▶ **Activity**
In the listing below, transcribe the line that contains "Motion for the" and all lines following it, ending with the last line. Add nothing.

▶ **Supplied data**
[Start of Attachment]
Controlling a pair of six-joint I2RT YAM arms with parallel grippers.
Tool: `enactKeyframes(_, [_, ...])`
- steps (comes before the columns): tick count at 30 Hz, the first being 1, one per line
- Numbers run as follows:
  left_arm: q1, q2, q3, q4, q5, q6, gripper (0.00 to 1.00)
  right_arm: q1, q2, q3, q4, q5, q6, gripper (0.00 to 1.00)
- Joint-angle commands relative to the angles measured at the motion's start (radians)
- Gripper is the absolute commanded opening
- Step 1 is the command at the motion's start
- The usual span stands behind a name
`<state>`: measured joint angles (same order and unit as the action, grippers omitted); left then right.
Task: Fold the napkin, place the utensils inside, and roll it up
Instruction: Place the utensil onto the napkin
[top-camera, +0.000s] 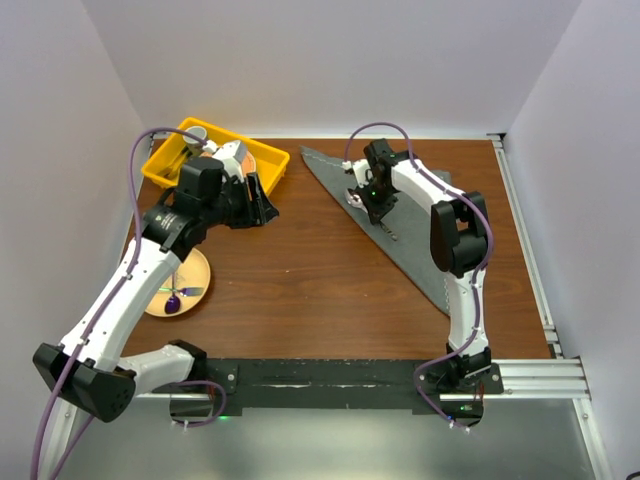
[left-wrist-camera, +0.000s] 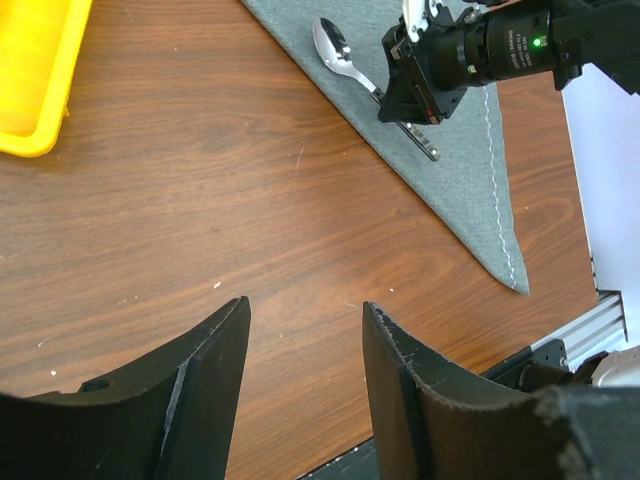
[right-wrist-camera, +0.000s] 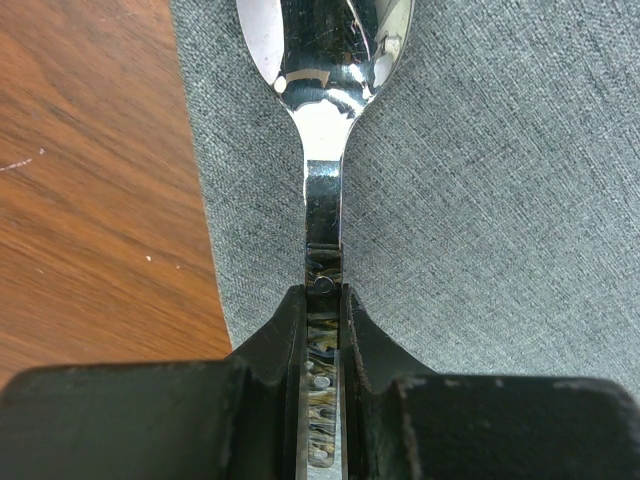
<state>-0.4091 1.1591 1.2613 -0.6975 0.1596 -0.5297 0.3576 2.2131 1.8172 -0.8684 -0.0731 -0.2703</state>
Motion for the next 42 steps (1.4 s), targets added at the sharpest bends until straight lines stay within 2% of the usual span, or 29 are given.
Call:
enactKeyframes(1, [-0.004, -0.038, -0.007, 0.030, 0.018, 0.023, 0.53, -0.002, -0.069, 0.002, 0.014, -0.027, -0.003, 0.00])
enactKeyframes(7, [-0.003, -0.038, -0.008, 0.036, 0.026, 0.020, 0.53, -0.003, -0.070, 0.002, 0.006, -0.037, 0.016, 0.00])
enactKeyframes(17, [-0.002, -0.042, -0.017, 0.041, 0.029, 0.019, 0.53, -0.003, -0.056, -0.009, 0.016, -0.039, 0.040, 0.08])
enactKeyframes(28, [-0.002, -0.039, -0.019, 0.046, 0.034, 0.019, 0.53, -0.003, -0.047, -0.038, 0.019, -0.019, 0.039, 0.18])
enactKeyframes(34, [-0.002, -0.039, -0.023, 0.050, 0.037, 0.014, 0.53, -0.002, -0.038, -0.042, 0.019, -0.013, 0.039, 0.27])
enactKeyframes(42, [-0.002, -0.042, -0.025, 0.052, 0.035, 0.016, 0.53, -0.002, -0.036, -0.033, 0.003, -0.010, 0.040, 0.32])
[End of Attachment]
▶ **Written response**
Motion for the next 42 steps (1.4 s), targets added at the sharpest bends until straight lines stay within 2% of the usual span, or 29 are given.
Call:
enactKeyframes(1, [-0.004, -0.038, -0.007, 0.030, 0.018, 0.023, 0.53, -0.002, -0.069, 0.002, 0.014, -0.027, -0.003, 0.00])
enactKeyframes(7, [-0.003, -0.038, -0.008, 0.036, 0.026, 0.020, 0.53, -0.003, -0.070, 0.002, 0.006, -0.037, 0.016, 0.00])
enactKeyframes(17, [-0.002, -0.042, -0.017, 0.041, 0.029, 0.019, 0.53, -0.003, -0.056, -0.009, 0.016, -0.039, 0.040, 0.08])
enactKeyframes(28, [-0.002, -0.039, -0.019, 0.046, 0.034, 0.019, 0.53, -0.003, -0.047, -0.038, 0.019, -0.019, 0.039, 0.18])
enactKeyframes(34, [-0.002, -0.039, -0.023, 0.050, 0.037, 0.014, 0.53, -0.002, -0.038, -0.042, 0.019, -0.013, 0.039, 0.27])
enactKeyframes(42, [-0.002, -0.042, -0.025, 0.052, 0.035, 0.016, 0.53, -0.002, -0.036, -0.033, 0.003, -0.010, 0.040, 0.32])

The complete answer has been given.